Module: tnh_scholar.utils.tnh_audio_segment

Purpose: Thin, typed wrapper around pydub.AudioSegment to give clearer typing, a small API surface, and convenience constructors used by the audio pipeline.

Key APIs:

  • class TNHAudioSegment — wrapper with methods:
  • from_file(file: str | Path | BytesIO, format: str | None = None, **kwargs) -> TNHAudioSegment
  • export(out_f: str | BinaryIO, format: str, **kwargs) -> None
  • silent(duration: int) -> TNHAudioSegment
  • empty() -> TNHAudioSegment
  • __getitem__(key: int | slice) -> TNHAudioSegment
  • __add__, __iadd__, __len__, and raw property exposing underlying _AudioSegment.

Used by: Audio ingestion, concatenation, slicing, and export in diarization/transcription flows.

webhook_server.py — Evolving

Module: tnh_scholar.utils.webhook_server

Purpose: Small development helper to run a local Flask webhook endpoint and (optionally) create a public tunnel via pylt (localtunnel client). Useful for testing provider callbacks and webhooks during development.

Key APIs:

  • class WebhookServer — convenience wrapper providing:
  • start_server(host: str = "127.0.0.1", port: int = 0) -> str — starts a local Flask server on an available port; returns server URL.
  • wait_for_webhook(timeout: float = 30.0) -> dict | None — block until a webhook payload arrives or timeout; returns parsed payload.
  • create_tunnel(subdomain: Optional[str] = None) -> str — spawn pylt subprocess to create a tunnel and return the public URL (relies on pylt being installed).
  • close_tunnel() — terminate the tunnel subprocess safely.
  • shutdown_server() and cleanup() — helper methods to stop the server and any background processes.
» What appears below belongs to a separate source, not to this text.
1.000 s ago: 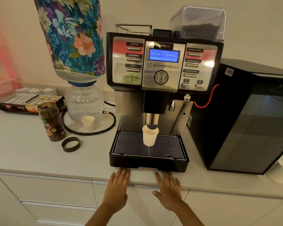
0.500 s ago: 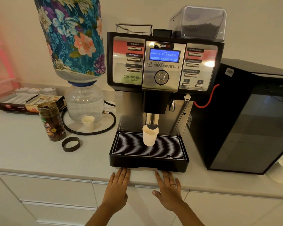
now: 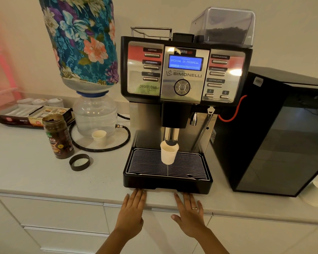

Notes: This module is primarily for local development. The tunnel creation parses subprocess stdout/stderr and depends on the pylt client; use with care in CI or headless environments.

Observability / obs (doc-only)

The design docs reference a lightweight Observer/ObsSpan protocol used to capture phase timings and attach metadata to spans. The docs include small Protocol examples (ObsSpan as a context manager with duration_ms and Observer.phase(name, **fields) -> ObsSpan) and a NoOpObserver used for tests or when tracing is not needed.